TV review: Jerry Springer documentary goes behind the onstage brawls
The late Jerry Springer, on stage set in Stamford, CT, Tuesday October 4, 2016. (Photo by Howard Simmons/NY Daily News Archive via Getty Images)
I never knew Jerry Springer was Mayor of Cincinnati. Or that this icon of daytime TV started life as a dull chat show which was about to be cancelled before it pivoted to featuring a man who married a Shetland pony.
There’s that, and lots more, in
Richard Dominick is the secret sauce. The man who wrote crazy headlines for tabloids was hired as executive producer and set about persuading Jerry to let his hair down and do a two in the morning kind of show.
Dominick’s idea was that it should be ‘interesting with the sound off’. He also told the stage manager to get the audience chanting ‘Jerry’ when the host came out.
Springer died in 2023 so we don’t get to hear his side, but it’s enjoyable watching Dominick blowing his own trumpet. (That sounds like a slot on the show, says you.)
But Springer was the key to the show’s appeal. He was calm and a bit aloof, in contrast to the guests and the whooped-up audience.
It wasn’t all men who slept with their mother-in-laws. One show here starts with Jerry offering to reform a member of the Ku Klux Klan.

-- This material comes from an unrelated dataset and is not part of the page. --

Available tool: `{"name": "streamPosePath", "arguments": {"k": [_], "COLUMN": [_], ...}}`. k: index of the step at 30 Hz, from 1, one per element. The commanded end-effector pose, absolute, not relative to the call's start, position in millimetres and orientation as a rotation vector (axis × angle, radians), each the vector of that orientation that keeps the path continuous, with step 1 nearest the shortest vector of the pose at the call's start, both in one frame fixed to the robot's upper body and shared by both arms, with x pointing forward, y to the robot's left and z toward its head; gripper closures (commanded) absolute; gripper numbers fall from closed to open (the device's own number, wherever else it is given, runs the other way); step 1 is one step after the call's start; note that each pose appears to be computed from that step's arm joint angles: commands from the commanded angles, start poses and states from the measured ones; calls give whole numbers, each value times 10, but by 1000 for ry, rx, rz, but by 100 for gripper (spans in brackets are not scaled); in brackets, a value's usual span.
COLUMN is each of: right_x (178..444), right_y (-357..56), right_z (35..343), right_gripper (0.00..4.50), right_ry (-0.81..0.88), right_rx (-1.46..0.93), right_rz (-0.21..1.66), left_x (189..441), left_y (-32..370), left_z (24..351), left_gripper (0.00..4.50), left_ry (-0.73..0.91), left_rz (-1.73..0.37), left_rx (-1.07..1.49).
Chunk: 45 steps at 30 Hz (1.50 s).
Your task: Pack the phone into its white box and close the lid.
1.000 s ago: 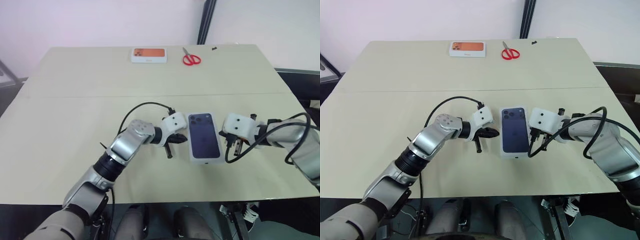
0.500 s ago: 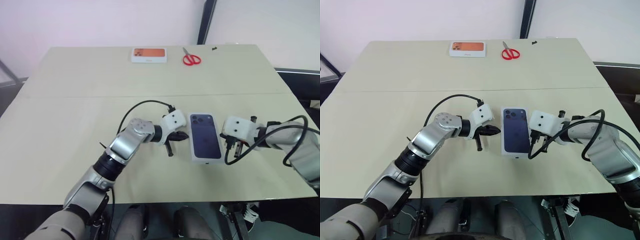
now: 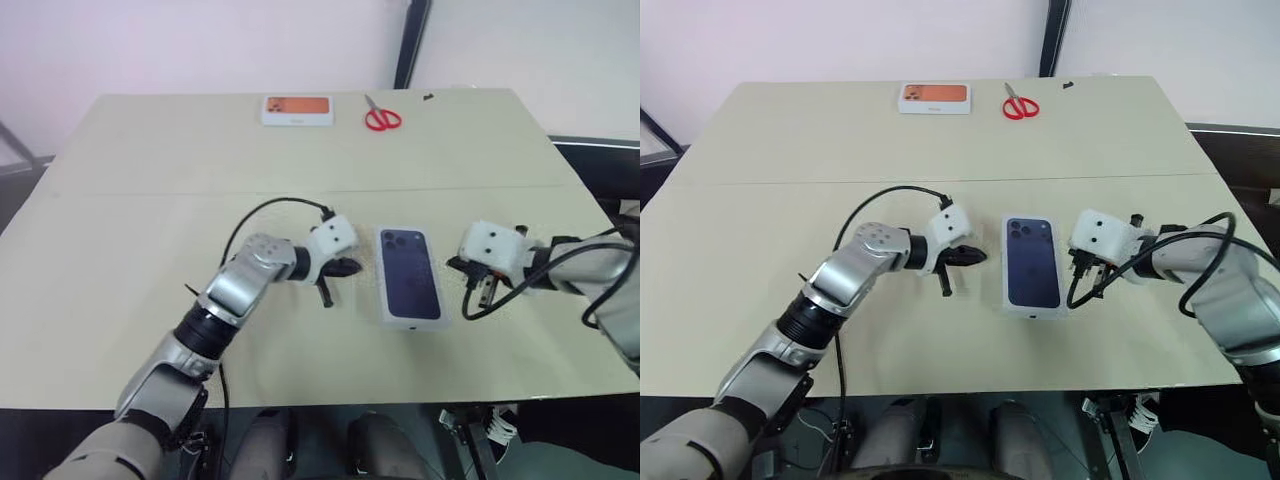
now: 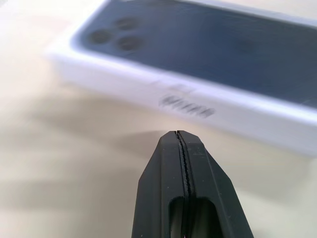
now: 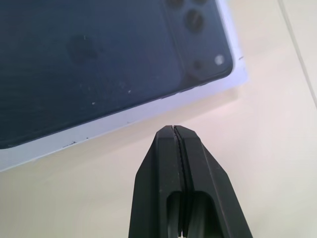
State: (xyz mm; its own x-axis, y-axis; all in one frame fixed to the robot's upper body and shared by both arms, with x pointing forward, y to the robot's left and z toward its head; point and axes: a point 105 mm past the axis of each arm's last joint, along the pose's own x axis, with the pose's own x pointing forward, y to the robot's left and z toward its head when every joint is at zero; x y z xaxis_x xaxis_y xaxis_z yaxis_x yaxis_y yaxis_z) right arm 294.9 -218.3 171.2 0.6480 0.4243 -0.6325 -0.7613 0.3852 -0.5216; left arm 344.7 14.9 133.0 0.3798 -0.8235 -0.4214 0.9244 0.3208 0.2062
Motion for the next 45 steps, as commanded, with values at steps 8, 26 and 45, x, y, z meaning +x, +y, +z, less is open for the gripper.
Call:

The guy comes out and starts chanting about Jews and African-American ‘slaves’, throwing Nazi salutes at the audience.
Jerry then brings out a Jewish man and his bodyguards and we have a brawl on stage.
The ratings were ‘insane’ and Richard Dominick saw the future.
As someone says here, it became a talk show with very little talking. Now it was fighting and shouting. And everyone loved it.
Wrestling with civilians. It met some ‘down with this sort of thing’ protests, which only added to the allure.
The conscience of this documentary is a producer called Toby Yoshimura, a bright guy with an eye for the freaky stories that would keep people watching.
He relays how producers gave guests the limousine with expensive hotel experience, filling them with drink before bringing them into the studio, coaching them all the way to make sure they went ballistic in front of Jerry.
It’s not all light entertainment. Some guests felt that Jerry would help them sort out their issues.
The show makers were interested in ratings. So there was plenty of exploitation.
But no one kidnapped guests and brought them on stage – they rang in and offered up their private lives in return for fame and notoriety.
Both sides are offered here. Entertainment or exploitation.
There is a dramatic twist at the end of the first of two episodes that might sway your opinion. Either way, this documentary is a superb watch.